» REQUIREMENT: Whenever "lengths" appears in a line, please copy that line from the data.
THE INPUT Block Start
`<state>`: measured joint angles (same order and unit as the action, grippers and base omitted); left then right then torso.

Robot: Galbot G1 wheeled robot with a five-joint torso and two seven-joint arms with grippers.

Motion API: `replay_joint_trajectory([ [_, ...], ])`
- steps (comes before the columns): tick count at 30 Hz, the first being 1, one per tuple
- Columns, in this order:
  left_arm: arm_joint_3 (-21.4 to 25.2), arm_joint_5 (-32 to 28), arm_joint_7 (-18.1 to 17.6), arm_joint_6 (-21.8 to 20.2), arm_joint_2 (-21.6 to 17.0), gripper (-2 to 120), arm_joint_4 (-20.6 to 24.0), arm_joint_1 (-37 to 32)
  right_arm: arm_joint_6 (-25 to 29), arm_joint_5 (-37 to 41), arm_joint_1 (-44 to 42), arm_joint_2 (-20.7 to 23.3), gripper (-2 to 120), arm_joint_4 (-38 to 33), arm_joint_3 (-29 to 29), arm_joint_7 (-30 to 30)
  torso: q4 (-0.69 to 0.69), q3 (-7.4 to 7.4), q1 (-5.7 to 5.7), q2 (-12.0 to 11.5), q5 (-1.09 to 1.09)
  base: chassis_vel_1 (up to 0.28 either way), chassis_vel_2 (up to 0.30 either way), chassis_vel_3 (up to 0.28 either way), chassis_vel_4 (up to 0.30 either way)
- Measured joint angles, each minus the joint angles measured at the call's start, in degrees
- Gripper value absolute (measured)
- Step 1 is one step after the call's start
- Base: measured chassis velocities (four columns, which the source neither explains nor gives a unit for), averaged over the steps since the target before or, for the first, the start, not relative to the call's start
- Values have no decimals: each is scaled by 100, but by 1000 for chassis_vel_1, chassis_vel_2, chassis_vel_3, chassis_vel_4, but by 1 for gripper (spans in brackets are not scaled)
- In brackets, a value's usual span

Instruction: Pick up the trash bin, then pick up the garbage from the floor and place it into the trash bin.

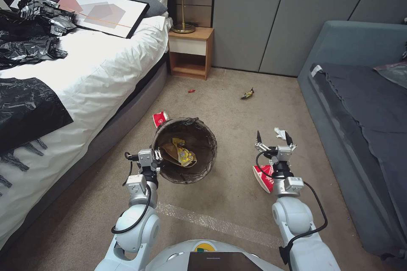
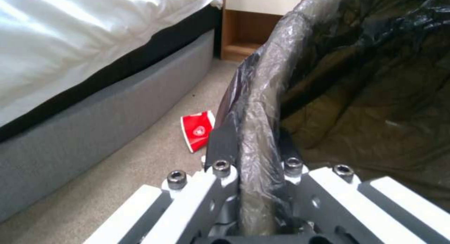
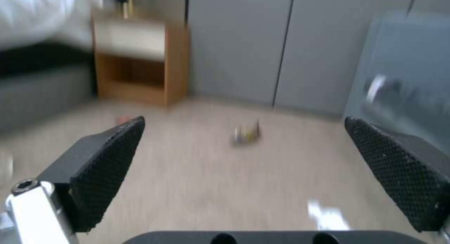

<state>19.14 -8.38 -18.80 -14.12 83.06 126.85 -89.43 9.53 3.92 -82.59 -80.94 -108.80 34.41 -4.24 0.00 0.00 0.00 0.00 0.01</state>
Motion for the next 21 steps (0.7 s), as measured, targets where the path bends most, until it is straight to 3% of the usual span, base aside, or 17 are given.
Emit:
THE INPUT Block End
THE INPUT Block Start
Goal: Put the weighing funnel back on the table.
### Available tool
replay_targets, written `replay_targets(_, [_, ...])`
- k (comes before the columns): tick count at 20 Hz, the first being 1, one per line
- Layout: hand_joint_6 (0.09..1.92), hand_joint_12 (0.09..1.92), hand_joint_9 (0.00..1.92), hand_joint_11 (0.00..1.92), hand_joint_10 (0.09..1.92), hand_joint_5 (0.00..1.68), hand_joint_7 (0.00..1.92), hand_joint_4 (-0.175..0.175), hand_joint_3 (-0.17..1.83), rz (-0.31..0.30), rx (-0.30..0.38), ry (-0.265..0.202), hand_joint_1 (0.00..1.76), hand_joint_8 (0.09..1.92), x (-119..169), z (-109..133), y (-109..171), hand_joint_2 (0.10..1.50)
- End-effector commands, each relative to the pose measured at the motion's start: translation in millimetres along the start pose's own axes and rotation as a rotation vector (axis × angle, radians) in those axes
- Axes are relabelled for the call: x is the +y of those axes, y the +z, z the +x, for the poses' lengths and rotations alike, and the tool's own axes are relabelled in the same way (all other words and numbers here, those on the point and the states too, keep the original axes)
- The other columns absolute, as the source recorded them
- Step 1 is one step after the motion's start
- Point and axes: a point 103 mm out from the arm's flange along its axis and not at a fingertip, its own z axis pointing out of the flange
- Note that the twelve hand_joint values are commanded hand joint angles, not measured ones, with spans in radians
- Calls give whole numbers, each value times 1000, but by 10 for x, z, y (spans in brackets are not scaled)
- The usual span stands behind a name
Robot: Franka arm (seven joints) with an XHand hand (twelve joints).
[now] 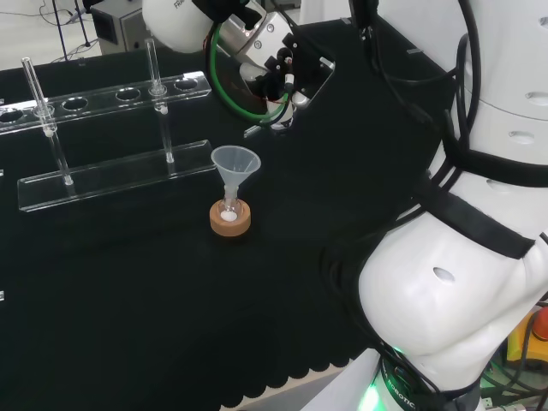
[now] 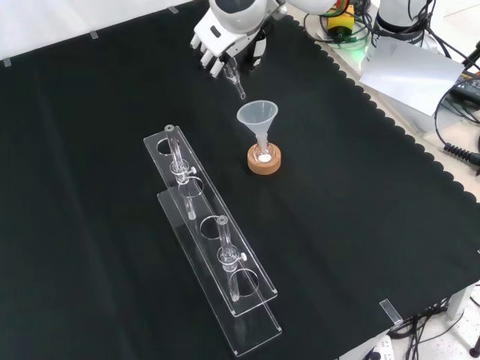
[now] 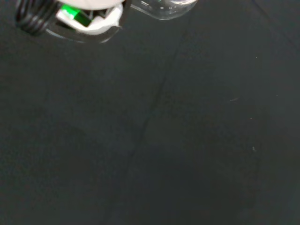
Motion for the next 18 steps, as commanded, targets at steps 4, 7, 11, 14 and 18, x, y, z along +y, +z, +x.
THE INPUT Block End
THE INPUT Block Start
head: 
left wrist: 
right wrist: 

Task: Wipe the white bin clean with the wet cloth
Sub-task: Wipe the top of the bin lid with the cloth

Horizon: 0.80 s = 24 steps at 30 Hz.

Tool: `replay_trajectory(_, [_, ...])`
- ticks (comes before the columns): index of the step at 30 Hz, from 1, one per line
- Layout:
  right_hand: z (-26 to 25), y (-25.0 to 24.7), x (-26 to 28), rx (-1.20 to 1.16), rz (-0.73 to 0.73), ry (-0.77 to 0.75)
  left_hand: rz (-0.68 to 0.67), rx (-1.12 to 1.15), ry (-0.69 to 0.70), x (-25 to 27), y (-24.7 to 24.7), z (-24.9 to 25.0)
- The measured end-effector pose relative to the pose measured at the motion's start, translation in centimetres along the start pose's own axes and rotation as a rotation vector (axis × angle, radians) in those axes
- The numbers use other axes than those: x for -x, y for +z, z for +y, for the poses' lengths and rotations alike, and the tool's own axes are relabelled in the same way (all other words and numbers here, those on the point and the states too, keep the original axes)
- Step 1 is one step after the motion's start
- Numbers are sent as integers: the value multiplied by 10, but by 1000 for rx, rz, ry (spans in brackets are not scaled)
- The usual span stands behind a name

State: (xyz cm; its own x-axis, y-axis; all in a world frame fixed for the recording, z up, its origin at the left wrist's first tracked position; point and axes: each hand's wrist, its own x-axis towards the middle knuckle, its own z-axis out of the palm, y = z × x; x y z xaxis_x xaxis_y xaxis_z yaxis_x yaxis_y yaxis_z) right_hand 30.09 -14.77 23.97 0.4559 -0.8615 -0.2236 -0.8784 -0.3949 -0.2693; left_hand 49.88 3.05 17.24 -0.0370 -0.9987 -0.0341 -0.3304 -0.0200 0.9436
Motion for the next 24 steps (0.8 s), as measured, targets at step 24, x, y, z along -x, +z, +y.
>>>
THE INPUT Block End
» RESULT OF THE EXERCISE:
- Axes are relabelled for the call: x is the +y of those axes, y the +z, z the +x, for the poses' lengths and rotations alike, and the tool's own axes are relabelled in the same way (all other words and numbers here, those on the point and the states too, keep the original axes)
- The numbers use other axes than those: x for -x, y for +z, z for +y, for the poses' lengths and rotations alike, and the tool's own axes are relabelled in the same way (all other words and numbers here, those on the point and the states too, keep the original axes)

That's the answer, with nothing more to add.